• [INSTRUCTIONS FOR THE TASK]: Return, exactly and in full, the lines of the records below starting at the one with "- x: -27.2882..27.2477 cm" and ending at the one with "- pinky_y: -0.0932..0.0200", and no other lines.

• [DATA LISTING]:
────────────────────────────────────────

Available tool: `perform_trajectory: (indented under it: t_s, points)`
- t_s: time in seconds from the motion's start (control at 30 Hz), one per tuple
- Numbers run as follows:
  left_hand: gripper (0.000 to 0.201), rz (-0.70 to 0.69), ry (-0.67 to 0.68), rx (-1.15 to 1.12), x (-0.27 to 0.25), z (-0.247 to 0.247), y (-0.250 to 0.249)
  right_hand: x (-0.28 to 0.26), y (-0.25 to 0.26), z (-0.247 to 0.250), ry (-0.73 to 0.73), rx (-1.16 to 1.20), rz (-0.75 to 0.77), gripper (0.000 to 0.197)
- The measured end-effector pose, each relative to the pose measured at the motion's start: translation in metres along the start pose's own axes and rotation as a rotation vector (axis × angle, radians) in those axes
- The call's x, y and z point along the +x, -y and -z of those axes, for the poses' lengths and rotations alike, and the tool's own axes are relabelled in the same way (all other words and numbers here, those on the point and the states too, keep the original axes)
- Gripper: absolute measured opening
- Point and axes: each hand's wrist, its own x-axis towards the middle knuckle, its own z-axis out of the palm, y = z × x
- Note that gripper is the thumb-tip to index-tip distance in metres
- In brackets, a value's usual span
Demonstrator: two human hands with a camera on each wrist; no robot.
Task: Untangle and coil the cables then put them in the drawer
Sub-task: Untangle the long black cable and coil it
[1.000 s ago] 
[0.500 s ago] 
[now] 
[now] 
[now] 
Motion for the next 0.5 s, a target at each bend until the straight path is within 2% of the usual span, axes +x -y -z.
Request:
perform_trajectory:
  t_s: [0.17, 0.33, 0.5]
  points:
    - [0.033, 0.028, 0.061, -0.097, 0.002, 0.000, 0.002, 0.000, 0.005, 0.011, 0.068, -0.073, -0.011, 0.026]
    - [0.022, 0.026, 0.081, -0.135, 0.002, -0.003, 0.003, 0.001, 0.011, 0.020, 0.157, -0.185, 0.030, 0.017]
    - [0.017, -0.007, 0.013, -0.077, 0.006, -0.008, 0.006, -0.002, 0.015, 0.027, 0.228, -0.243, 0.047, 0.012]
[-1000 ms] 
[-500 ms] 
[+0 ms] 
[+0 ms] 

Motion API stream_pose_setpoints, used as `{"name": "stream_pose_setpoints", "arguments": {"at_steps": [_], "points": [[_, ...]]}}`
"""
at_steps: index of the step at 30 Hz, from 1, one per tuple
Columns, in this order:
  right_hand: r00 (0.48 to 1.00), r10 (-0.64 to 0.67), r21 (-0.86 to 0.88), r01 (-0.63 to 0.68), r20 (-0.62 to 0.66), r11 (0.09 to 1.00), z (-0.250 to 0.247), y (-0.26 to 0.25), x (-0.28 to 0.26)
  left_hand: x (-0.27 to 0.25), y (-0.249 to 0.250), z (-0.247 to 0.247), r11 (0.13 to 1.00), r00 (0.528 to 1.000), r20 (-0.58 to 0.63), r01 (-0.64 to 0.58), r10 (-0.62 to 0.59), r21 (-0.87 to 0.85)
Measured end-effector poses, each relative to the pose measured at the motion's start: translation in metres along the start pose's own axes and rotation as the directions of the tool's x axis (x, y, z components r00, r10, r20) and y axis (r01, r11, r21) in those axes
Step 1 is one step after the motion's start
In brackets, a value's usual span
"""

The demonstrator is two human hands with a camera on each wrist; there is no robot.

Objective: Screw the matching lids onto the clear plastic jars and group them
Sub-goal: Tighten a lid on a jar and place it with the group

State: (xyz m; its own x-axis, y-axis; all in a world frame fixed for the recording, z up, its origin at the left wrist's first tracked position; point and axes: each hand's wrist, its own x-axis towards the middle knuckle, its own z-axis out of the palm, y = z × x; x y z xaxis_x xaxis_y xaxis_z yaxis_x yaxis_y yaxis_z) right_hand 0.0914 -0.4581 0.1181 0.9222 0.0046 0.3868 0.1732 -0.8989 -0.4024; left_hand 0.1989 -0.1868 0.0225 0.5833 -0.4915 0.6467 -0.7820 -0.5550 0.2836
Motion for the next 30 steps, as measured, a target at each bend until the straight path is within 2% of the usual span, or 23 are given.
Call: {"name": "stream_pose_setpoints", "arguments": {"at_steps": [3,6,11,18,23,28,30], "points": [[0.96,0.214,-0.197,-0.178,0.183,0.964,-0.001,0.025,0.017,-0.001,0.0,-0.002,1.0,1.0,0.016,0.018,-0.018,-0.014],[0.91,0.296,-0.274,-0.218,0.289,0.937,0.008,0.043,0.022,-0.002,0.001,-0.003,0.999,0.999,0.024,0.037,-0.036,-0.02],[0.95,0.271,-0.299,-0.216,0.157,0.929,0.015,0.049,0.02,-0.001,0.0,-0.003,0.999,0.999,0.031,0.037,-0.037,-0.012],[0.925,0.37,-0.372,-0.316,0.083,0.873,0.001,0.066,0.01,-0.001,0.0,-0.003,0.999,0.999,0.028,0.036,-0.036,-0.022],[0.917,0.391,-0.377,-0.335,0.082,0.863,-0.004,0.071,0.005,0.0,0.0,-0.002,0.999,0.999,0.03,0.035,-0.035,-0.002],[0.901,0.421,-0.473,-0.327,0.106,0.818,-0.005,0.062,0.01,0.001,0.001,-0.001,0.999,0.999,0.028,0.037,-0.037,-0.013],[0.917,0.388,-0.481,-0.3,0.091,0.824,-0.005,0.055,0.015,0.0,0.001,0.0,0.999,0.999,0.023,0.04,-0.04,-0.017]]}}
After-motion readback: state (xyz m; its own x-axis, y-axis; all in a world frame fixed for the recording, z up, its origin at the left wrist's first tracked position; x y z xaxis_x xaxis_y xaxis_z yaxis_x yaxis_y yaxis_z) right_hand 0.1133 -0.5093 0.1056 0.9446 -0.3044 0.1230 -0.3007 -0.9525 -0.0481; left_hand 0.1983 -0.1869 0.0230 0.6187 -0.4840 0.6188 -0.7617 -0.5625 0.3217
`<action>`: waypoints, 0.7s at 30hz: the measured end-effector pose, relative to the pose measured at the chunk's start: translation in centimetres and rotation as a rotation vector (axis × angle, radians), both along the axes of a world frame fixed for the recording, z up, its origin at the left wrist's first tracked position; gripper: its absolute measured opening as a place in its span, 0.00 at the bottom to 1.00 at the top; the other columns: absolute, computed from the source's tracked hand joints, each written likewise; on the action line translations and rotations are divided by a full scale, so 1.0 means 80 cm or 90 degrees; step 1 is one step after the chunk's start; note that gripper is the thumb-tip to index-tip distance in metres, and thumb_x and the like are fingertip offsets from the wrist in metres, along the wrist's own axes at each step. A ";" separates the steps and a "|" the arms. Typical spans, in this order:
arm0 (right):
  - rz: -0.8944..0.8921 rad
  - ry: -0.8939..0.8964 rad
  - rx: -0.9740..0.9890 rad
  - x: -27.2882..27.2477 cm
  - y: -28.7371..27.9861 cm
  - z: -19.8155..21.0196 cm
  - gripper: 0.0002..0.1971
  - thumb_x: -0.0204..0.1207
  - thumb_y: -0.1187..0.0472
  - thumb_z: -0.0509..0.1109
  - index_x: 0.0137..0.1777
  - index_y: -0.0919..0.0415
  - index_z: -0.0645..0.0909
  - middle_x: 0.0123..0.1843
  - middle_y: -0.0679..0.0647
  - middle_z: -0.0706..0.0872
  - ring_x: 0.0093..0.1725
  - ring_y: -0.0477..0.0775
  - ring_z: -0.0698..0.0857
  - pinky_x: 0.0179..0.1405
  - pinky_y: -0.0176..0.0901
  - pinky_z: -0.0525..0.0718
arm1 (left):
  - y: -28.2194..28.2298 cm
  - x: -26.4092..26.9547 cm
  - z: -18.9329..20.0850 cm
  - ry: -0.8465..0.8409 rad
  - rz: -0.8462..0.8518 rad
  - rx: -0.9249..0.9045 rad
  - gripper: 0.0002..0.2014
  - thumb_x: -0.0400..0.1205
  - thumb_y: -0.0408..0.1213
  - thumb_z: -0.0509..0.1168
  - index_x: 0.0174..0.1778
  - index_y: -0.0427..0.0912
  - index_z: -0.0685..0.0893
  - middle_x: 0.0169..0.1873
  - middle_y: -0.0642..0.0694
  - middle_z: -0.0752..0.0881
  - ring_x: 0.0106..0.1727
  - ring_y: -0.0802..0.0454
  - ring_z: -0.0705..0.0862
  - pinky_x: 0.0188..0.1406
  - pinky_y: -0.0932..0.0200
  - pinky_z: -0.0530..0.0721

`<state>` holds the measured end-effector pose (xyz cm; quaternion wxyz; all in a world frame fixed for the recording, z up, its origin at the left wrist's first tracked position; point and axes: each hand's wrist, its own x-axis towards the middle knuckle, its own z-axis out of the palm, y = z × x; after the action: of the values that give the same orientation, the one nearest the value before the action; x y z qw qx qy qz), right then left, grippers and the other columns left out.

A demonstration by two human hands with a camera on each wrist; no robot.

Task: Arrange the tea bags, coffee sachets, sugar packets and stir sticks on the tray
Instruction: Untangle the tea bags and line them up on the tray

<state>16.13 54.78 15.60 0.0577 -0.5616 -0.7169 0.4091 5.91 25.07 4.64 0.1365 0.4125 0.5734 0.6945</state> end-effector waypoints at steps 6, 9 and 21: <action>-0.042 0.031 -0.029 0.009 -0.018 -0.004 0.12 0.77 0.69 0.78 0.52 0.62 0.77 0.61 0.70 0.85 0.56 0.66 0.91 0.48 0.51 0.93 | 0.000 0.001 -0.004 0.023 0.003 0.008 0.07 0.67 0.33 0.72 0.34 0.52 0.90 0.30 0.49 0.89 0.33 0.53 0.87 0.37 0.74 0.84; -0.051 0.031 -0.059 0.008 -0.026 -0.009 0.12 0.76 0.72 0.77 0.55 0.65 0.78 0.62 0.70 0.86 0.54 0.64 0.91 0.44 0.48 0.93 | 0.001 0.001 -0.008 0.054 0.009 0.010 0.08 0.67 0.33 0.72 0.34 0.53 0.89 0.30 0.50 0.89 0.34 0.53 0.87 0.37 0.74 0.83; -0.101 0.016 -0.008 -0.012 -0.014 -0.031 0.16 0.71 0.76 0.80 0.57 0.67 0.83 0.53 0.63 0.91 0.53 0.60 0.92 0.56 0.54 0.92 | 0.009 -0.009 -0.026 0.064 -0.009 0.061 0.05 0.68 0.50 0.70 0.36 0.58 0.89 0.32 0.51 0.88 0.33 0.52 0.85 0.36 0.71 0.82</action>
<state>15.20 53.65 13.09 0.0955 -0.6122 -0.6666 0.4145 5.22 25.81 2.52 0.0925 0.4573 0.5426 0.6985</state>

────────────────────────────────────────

• [RESPONSE TO THIS EXERCISE]:
  - x: -27.2882..27.2477 cm
  - y: -28.7371..27.9861 cm
  - z: -19.8155..21.0196 cm
  - gripper: 0.0002..0.1971
  - thumb_x: -0.0204..0.1207
  - thumb_y: -0.1187..0.0472
  - thumb_z: -0.0509..0.1109
  - index_x: 0.0137..0.1777
  - index_y: -0.0919..0.0415
  - index_z: -0.0645..0.0909
  - middle_x: 0.0123..0.1843
  - middle_y: -0.0679..0.0647
  - middle_z: -0.0706..0.0872
  - ring_x: 0.0093..0.1725
  - ring_y: -0.0477..0.0775
  - ring_z: -0.0698..0.0857
  - pinky_x: 0.0179..0.1405
  - pinky_y: -0.0176..0.0901
  - pinky_z: -0.0525..0.0718
arm1 (left):
  - y: -28.2194..28.2298 cm
  - x: -26.4092..26.9547 cm
  - z: -18.9329..20.0850 cm
  - ry: -0.8465..0.8409 rad
  - rz: -0.8462..0.8518 rad
  - rx: -0.9249..0.9045 rad
  - gripper: 0.0002..0.2014
  - thumb_x: -0.0400..0.1205
  - thumb_y: -0.0408..0.1213
  - thumb_z: -0.0509..0.1168
  - index_x: 0.0174..0.1778
  - index_y: -0.0427..0.0912
  - index_z: -0.0685..0.0893
  - middle_x: 0.0169..0.1873
  - middle_y: -0.0642..0.0694
  - middle_z: -0.0752..0.0881
  - ring_x: 0.0106..0.1727
  - ring_y: -0.0802..0.0454
  - ring_z: -0.0705..0.0862
  - pinky_x: 0.0188..0.1406
  - pinky_y: -0.0932..0.0200

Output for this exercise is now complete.